What is needed - While you copy the lines below, skip the pictures and keep the rest exact.

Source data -
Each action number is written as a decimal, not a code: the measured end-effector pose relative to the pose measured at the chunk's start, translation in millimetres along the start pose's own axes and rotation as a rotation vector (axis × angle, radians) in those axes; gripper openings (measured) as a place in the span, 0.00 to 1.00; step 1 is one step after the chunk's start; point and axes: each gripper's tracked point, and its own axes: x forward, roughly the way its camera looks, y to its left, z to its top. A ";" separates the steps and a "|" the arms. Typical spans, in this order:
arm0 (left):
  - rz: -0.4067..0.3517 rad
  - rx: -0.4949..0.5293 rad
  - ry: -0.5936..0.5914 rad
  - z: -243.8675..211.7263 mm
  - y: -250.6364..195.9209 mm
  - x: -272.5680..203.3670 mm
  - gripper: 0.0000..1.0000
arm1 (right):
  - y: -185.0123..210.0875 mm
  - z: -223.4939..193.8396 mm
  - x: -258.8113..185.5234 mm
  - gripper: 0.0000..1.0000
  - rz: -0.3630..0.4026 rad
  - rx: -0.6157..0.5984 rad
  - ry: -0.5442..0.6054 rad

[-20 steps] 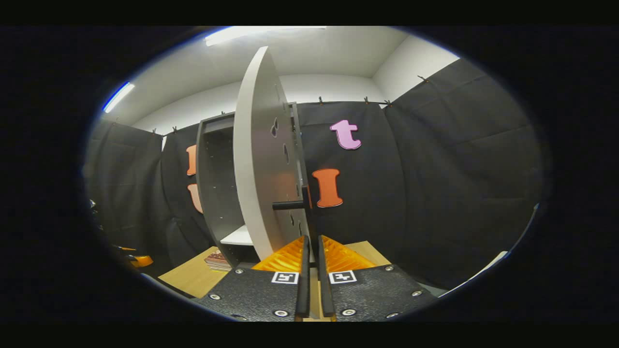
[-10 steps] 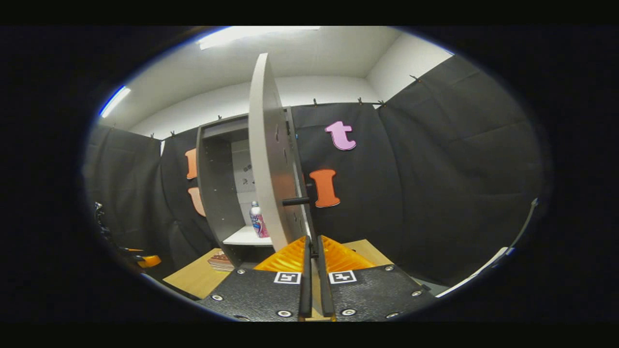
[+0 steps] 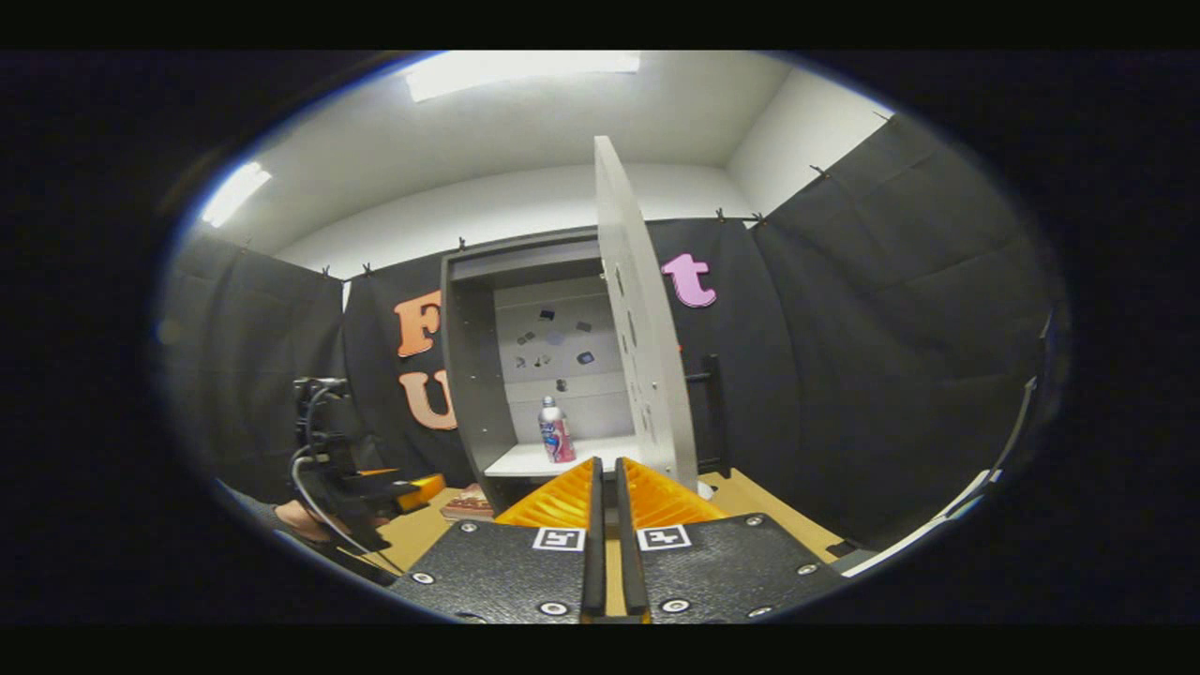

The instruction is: Open the cabinet door with the right hand, grasp the bottle in the cabinet with the left hand and place it on the coaster, then close the cabinet door with the right hand.

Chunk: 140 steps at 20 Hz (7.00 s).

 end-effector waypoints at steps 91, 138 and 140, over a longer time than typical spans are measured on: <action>0.207 0.075 0.170 -268.2 93.3 -38.2 0.97 | 42.1 -188.4 -26.4 0.54 0.059 0.122 0.533; 0.172 0.052 -0.008 -45.7 149.0 -90.8 0.96 | -29.1 -41.3 71.8 0.65 0.049 0.021 0.111; 0.168 0.052 -0.004 -45.6 164.2 -82.5 0.97 | -8.5 -47.0 77.5 0.65 0.065 0.018 0.110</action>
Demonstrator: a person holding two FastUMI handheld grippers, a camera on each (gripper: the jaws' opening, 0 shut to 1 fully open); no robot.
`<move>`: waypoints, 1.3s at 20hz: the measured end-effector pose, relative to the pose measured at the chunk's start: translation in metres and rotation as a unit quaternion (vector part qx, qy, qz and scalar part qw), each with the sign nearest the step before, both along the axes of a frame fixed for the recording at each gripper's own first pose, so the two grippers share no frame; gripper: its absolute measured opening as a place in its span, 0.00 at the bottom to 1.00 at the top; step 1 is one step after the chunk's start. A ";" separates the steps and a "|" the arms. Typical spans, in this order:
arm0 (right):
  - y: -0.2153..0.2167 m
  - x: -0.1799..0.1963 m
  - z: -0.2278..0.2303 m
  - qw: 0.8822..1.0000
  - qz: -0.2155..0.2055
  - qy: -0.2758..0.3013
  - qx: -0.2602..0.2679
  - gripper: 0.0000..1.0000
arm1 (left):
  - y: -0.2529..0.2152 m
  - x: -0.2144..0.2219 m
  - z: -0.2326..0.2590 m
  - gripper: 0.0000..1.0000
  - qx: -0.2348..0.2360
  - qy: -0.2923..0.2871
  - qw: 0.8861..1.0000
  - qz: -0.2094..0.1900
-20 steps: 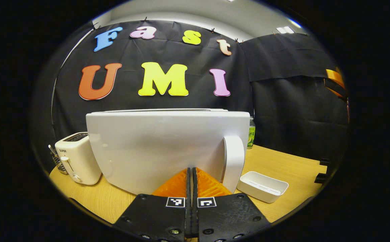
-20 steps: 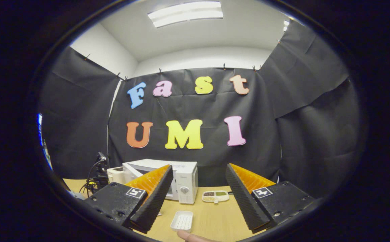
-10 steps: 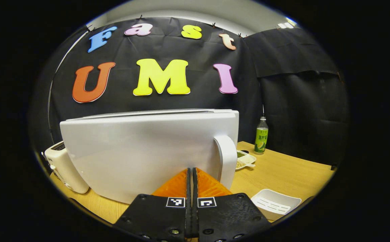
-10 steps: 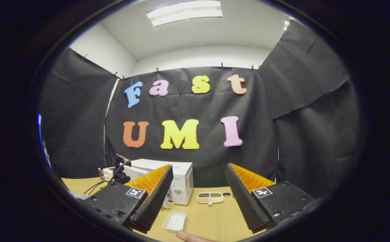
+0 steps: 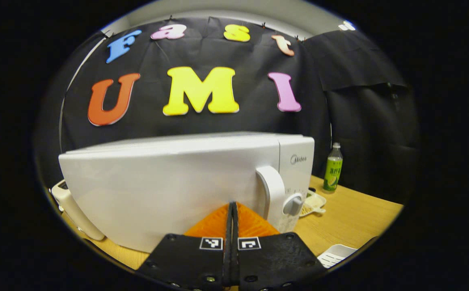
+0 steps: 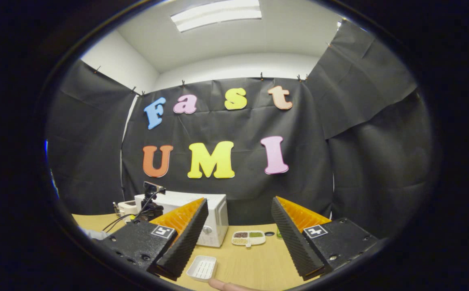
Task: Open the microwave oven with the left hand, put the food in, and close the microwave oven.
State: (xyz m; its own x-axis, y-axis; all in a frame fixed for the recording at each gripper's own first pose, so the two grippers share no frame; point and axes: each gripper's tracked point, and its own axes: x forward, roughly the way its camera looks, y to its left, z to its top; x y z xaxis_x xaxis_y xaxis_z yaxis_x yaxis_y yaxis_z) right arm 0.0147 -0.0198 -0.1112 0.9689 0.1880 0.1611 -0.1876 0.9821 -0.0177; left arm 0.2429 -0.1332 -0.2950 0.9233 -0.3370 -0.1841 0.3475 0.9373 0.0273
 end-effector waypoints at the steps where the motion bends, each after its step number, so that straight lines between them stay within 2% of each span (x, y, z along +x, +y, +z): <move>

Task response -
Each action number is written as a decimal, not a code: the measured end-effector pose relative to the pose measured at the chunk's start, translation in millimetres along the start pose's own axes and rotation as a rotation vector (axis × angle, radians) in those axes; gripper openings (measured) as a place in the span, 0.00 to 1.00; step 1 is one step after the chunk's start; point and axes: each gripper's tracked point, and its own axes: x forward, roughly the way its camera looks, y to its left, z to its top. A ";" separates the steps and a "|" the arms. Typical spans, in this order:
arm0 (left):
  - rz: -0.4067..0.3517 rad
  - rx: -0.4949..0.5293 rad
  - ry: -0.5936..0.5914 rad
  - z: -243.8675..211.7263 mm
  - y: -250.6364..195.9209 mm
  - x: -272.5680..203.3670 mm
  - gripper: 0.0000..1.0000
arm1 (right):
  - y: -185.0123..210.0875 mm
  - z: -223.4939..193.8396 mm
  - x: -258.8113..185.5234 mm
  - gripper: 0.0000..1.0000
  - rz: -0.3630..0.4026 rad
  - rx: -0.6157..0.5984 rad
  - ry: -0.5442..0.6054 rad

[-20 steps] 
[-10 steps] 
[+0 steps] 

The instruction is: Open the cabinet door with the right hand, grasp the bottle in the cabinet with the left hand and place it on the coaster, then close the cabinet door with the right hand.

Chunk: 140 steps at 20 Hz (7.00 s).

 end-effector waypoints at steps 91, 138 and 140, over a longer time than typical spans are measured on: <action>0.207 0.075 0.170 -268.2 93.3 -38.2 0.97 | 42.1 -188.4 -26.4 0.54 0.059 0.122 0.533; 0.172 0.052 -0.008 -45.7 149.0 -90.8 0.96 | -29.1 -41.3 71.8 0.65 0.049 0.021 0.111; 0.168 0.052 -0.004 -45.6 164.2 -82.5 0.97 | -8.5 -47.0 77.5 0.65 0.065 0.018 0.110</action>
Demonstrator: a person holding two FastUMI handheld grippers, a camera on each (gripper: the jaws' opening, 0 shut to 1 fully open); no robot.
`<move>`: waypoints, 1.3s at 20hz: the measured end-effector pose, relative to the pose measured at the chunk's start: translation in metres and rotation as a unit quaternion (vector part qx, qy, qz and scalar part qw), each with the sign nearest the step before, both along the axes of a frame fixed for the recording at each gripper's own first pose, so the two grippers share no frame; gripper: its absolute measured opening as a place in its span, 0.00 at the bottom to 1.00 at the top; step 1 is one step after the chunk's start. A ";" separates the steps and a "|" the arms. Typical spans, in this order:
arm0 (right):
  - y: -0.2153..0.2167 m
  - x: -0.1799..0.1963 m
  - z: -0.2278..0.2303 m
  - qw: 0.8822..1.0000
  - qz: -0.2155..0.2055
  - qy: -0.2758..0.3013
  - qx: -0.2602..0.2679
  - gripper: 0.0000..1.0000
arm1 (left):
  - y: -0.2529..0.2152 m
  - x: -0.2144..0.2219 m
  - z: -0.2326..0.2590 m
  - gripper: 0.0000..1.0000
  - qx: -0.2348..0.2360
  - qy: -0.2923..0.2871
  - qw: 0.8861..1.0000
  - qz: -0.2094..0.1900
-20 steps: 
-20 steps: 
-10 steps: 
-10 steps: 
+0 steps: 
+0 steps: 
Task: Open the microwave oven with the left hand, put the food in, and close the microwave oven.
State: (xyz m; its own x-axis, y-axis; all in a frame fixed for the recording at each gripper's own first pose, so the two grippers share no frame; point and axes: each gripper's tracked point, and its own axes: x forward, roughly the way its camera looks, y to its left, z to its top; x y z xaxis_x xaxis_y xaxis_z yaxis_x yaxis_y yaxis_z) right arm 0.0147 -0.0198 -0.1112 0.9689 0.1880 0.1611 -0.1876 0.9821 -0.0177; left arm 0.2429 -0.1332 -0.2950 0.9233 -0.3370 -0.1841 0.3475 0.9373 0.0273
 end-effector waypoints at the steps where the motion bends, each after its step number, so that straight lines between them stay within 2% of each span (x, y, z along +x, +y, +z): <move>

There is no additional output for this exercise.